Content starts
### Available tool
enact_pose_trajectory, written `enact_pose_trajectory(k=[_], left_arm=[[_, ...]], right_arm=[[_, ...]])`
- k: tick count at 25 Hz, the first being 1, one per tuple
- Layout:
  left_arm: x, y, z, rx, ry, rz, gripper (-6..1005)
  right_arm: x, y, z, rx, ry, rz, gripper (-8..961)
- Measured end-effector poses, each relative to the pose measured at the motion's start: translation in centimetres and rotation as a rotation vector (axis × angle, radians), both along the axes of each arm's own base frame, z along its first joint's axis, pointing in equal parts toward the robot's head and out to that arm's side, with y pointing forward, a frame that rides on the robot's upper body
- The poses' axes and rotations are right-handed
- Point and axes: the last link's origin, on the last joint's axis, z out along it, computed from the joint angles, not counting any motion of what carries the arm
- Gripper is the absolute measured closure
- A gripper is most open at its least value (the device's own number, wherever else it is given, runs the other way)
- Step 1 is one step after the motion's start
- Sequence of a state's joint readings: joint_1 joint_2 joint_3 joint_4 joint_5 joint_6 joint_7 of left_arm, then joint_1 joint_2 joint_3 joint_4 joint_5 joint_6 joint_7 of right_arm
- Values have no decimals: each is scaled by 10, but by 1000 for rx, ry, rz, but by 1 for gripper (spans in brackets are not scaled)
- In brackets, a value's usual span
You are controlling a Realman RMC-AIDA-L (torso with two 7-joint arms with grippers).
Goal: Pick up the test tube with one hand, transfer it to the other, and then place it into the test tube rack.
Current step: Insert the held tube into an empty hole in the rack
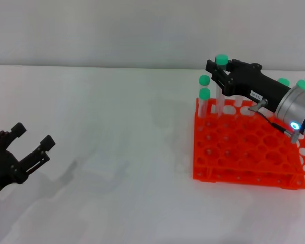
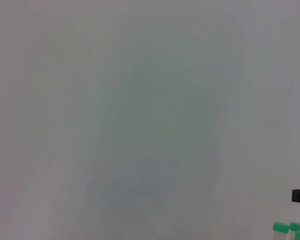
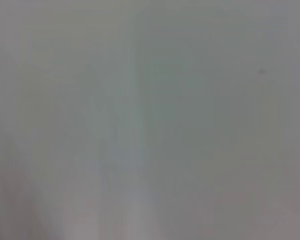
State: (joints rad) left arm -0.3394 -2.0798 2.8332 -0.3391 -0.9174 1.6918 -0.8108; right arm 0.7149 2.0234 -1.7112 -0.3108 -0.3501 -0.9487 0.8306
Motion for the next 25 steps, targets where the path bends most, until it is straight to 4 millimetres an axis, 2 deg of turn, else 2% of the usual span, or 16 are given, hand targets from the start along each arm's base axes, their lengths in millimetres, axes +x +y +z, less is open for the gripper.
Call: enact_pose_trajectory(k=[25], left_arm=[[2, -1, -13, -15, -14, 8, 106]], right_arm=[[-1, 8, -7, 15, -87, -18, 704]])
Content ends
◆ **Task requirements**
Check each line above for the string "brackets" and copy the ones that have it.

◆ **Response below**
- Values have no decimals: each is scaled by 10, but by 1000 for rx, ry, rz, but by 1 for gripper (spans in brackets are not scaled)
- In brackets, a value's usual span

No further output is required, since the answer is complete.